**WORK INSTRUCTIONS**
Your task is to return the span of lines beginning at the one with "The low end" and ending at the last line of the data, exactly as it stands.

**DATASET CONTENT**

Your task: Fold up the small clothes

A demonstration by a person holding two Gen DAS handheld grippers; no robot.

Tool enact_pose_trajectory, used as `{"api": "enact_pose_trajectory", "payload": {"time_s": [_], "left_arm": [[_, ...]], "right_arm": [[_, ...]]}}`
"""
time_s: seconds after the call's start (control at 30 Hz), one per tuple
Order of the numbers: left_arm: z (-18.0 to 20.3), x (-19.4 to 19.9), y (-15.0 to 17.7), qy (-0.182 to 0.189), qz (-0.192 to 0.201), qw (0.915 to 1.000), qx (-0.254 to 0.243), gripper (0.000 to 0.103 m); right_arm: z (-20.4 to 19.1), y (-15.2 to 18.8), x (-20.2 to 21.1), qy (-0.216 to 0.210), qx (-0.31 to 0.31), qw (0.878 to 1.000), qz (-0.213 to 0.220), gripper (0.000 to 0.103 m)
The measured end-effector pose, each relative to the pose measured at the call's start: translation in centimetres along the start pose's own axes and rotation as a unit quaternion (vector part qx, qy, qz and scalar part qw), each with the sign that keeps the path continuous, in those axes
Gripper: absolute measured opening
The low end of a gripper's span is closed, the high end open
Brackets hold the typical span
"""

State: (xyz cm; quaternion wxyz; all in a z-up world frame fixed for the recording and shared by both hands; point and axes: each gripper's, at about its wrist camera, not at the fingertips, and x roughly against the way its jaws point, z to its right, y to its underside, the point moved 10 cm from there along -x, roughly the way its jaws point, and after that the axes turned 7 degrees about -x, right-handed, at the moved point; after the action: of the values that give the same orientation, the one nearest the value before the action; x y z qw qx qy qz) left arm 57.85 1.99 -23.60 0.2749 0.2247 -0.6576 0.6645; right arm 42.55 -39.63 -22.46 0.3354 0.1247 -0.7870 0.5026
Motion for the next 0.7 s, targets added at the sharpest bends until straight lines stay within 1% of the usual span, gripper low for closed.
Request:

**WORKED SOLUTION**
The low end of a gripper's span is closed, the high end open
Brackets hold the typical span
"""

State: (xyz cm; quaternion wxyz; all in a z-up world frame fixed for the recording and shared by both hands; point and axes: each gripper's, at about its wrist camera, not at the fingertips, and x roughly against the way its jaws point, z to its right, y to its underside, the point moved 10 cm from there along -x, roughly the way its jaws point, and after that the axes turned 7 degrees about -x, right-handed, at the moved point; after the action: of the values that give the same orientation, the one nearest the value before the action; x y z qw qx qy qz) left arm 57.85 1.99 -23.60 0.2749 0.2247 -0.6576 0.6645; right arm 42.55 -39.63 -22.46 0.3354 0.1247 -0.7870 0.5026
Motion for the next 0.7 s, targets added at the sharpest bends until straight lines stay within 1% of the usual span, gripper low for closed.
Request:

This answer is complete as written.